This provoked an extensively footnoted response on June 12, 2020 from Psychology Today online columnist Mark Bekoff, professor emeritus of ecology and evolutionary biology at the University of Colorado in Boulder.
“Psychology Today unpublished the first version because of its advocacy,” Bekoff on June 14, 2020 emailed to friends, including ANIMALS 24-7, but Bekoff posted the response to his own web site, and on June 16, Bekoff updated, “Psychology Today reinstated my essay.”
Bill 156 is believed to be likely to fail when prosecutions are appealed to Canadian higher courts, but that may take several years.
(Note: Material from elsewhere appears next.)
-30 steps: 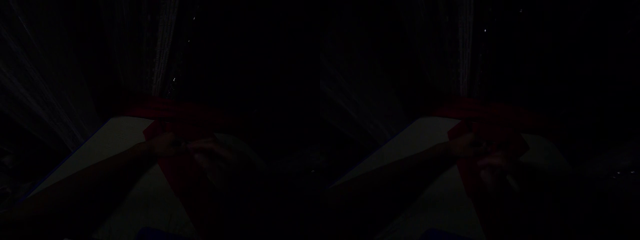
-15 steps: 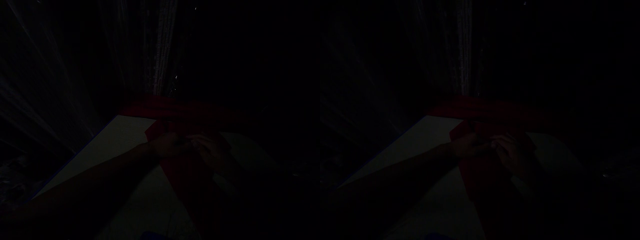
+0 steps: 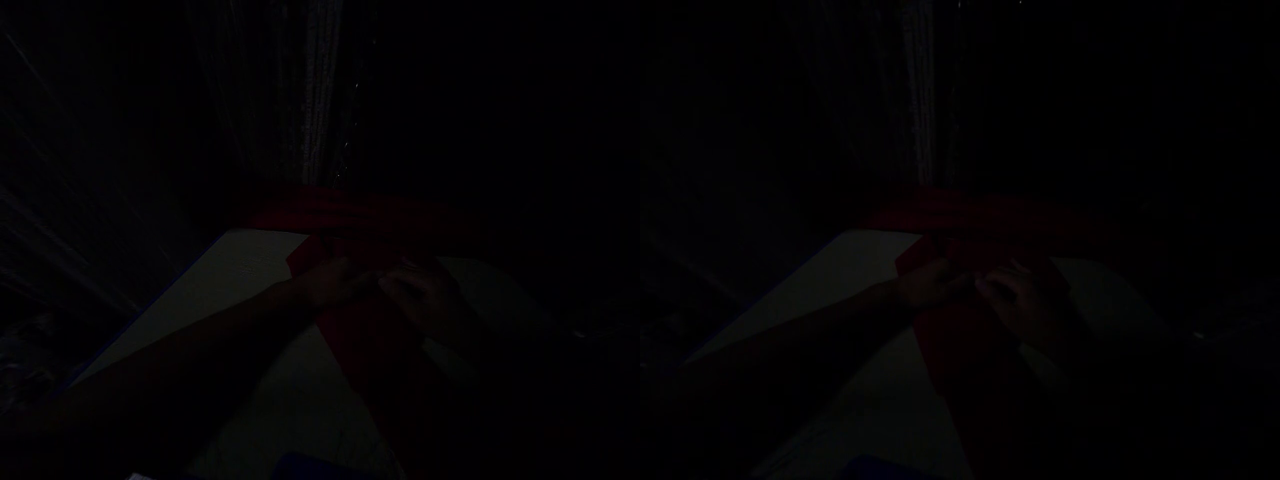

Regan Russell memorial. (Beth Clifton collage)
Russell “ended up being Bill 156’s first human victim”
Meanwhile, Russell “ended up being Bill 156’s first human victim,” friend and fellow animal advocate Tita Zed posted to Facebook.
“Regan and I met in the mid-eighties at an animal rights protest,” Zed remembered. “Regan asked me to bear witness in Quaker fashion this past January to the animals in trucks headed to slaughterhouses. Like Regan, I haven’t eaten animals in decades, but I also didn’t need to see how they met their sad ends after such short, brutal lives, so I’d politely declined earlier invitations to take part.
“But I would’ve done anything for my friend Regan,” Zed said, “so once she asked, I schlepped to Hamilton to join her. Along with a few dozen local activists, we visited three slaughterhouses that day, bearing witness to hundreds of cows and pigs who would be killed for their flesh, or who were unable to still produce enough milk to be profitable.

Regan Russell
“Regan kept a very close eye on me”
“Regan kept a very close eye on me on my first day of bearing witness,” Zed emphasized. “The truck drivers know that the slaughterhouse allows animal advocates to spend two minutes with the animals, a process overseen at the time by slaughterhouse security staff. But some of these truck drivers seemed angry and impatient – maybe at the protestors, maybe at the fact they spent their lives delivering animals to their death, I don’t know. I do remember that Regan was hyper-vigilant about the cars and trucks around us, and she grabbed my arm more than once.
“That’s why I find it very, very hard to believe that she was doing anything dangerous or inappropriate when the truck driver ran her over,” Zed offered.
“Regan was not stupid or foolhardy or attention-seeking,” Zed concluded. “Regan had literally devoted her life to animals, from her decades-long work in humane education at local schools, to her peaceful activism at slaughterhouses, to her foster work with local cat rescues. Over many decades, Regan had worked on committees, attended marches and rallies, wrote hundreds of letters, signed petitions, met with local politicians, and made every possible effort to lead a compassionate lifestyle.”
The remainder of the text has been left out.